/workshop-snakemake-sibdays2022

Repository for the workshop "Introduction to Snakemake" @ SIB-Days 2022

Primary LanguagePythonGNU General Public License v3.0GPL-3.0

Snakemake for reproducible analyses

This repository is used as a base for the workshop "Introduction to Snakemake for reproducible analyses" organized at SIB-Days on June 15th, 2022. It is an updated version of a previous workshop organized at PyPharma 2019, SIB-days 2020, and at UNIL in October 2021. The repository contains:

  • A conda environment with all the dependencies required during the workshop
  • A reference implementation of solutions for all exercises
  • A 'workflow' directory with sample data in which participants will implement the exercises

The structure of the workshop loosely follows that of the official Snakemake tutorial, with a few modifications.

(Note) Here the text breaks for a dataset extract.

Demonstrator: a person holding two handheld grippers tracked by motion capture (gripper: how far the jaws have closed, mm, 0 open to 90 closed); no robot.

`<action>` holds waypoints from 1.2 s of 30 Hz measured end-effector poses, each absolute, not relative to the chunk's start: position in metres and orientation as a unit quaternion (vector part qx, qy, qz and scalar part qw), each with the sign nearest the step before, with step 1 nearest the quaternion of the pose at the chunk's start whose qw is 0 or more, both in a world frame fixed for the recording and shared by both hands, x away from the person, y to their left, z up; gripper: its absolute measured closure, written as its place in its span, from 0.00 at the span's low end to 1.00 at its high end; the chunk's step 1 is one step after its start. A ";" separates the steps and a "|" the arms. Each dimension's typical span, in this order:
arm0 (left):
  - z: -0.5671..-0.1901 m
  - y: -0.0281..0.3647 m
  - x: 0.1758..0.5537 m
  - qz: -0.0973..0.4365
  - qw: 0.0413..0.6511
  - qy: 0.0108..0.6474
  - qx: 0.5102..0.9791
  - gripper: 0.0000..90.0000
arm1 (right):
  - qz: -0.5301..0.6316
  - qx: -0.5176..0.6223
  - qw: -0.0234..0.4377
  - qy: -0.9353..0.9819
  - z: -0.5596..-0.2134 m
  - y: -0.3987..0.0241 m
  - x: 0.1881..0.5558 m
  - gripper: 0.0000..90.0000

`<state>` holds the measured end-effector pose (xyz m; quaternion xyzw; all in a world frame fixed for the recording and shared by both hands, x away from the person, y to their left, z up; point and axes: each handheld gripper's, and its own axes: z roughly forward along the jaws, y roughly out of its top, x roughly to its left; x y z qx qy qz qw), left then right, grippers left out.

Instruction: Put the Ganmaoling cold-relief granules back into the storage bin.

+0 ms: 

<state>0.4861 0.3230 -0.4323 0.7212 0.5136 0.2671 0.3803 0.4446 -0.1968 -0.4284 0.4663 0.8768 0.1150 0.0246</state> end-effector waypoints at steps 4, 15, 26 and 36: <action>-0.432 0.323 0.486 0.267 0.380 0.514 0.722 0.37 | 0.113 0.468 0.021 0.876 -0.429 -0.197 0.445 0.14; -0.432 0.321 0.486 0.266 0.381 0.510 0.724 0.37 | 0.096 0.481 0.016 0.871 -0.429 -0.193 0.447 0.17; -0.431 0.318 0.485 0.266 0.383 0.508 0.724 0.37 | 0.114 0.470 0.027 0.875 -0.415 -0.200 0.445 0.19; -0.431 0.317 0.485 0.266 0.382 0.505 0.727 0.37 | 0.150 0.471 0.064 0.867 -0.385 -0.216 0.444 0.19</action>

All the exercises and material required to complete them are available on the repository's wiki.

Setup the workshop environment

Note for Windows user

Although Snakemake and Conda can work on Windows, the shell and general environment are very different from unix-based operating systems. If you are using a Windows machine for this workshop, please refer to the Windows installation instructions in the official documentation. We recommend you to setup the WSL if you can, as it is the most efficient way to run Snakemake on Windows, and it will be useful for many other Bioinfomatics applications in the future.

Installing Conda

Detailed instructions here.

Download the installer script and run it:

Linux:

wget https://repo.continuum.io/miniconda/Miniconda3-latest-Linux-x86_64.sh
bash Miniconda3-latest-Linux-x86_64.sh

MacOS:

curl https://repo.continuum.io/miniconda/Miniconda3-latest-MacOSX-x86_64.sh -o Miniconda3-latest-MacOSX-x86_64.sh
bash Miniconda3-latest-MacOSX-x86_64.sh

Follow instructions from the prompt:

  • Accept the License agreement (yes)
  • Chose the installation path (default is /home/<user>/miniconda3)
  • Wait for the packages to be installed (this can take some time)
  • Chose whether the installer should initialize conda for your shell (recommended: yes)

Restart your shell:

source ~/.bashrc

Note: If you're not using bash as your shell, source the appropriate file (e.g. ~/.zshrc if you're using zsh)

To verify that the installation process completed correctly, run:

conda env list

The output should look like this (username and hostname will be different):

(base) user@host:~$ conda env list
# conda environments:
#
base                  *  /home/nbuser/miniconda3

Update conda:

The Conda version from the official installer is not always the latest update. To make sure Conda is up-to-date, run:

conda update conda

Install mamba:

Mamba is a drop-in replacement of the conda executable which is much more efficient to resolve dependencies and install packages. It is used by Snakemake by default and we recommend using it to install packages in the future. Install it with:

conda install -c conda-forge mamba

After the install process is done, you can simply replace conda with mamba in most conda commands. There's no real point to do that for fast commands like creating an empty environment or listing environments, but it is much faster to use mamba when installing packages; in the commands below, we will use mamba when appropriate.

Clone the workshop's repository

With SSH (recommended in general for GitHub, need to set it up if you haven't already):

git clone git@github.com:RomainFeron/workshop-snakemake-sibdays2022.git

With HTTPS (default, no setup required):

git clone https://github.com/RomainFeron/workshop-snakemake-sibdays2022.git

Create a Conda environment with all software required by the workshop

We provide an environment file workshop.yaml that contains all software required to complete the workshop.

Navigate to the workshop's base directory. If you followed the previous instructions exactly, you can do with:

cd workshop-snakemake-sibdays2022

Create the conda environment from the environment file with mamba:

mamba env create -f workshop.yaml

This step usually takes some time (up to 20-30 minutes), as there is a lot of dependencies to install.

Once the environment is created, activate it with:

conda activate snakemake-workshop

You can now run Snakemake and complete the workshop's exercises.

Additional note: creating a Conda environment for Snakemake

For this workshop, for the sake of simplicity, we created a single Conda environment that contains both Snakemake and all the tools used in the workflow. In practice, this is not the correct way to use Conda with Snakemake workflows, as we will discuss during the workshop. This step is not part of the setup process, but if you want to use Snakemake by yourself in the future, the recommended way to run it is to create a conda environment specifically and only for Snakemake:

# Create a new empty environment called "snakemake"
conda create --name snakemake
# Activate the environment "snakemake"
conda activate snakemake
# Install snakemake from the Bioconda channel (conda-forge contains dependencies)
mamba install -c conda-forge -c bioconda snakemake

You can now activate the environment snakemake and run Snakemake from it. It is advised to keep the environment as clean as possible, i.e. only install software related to running snakemake in general, not software specifically for your workflow.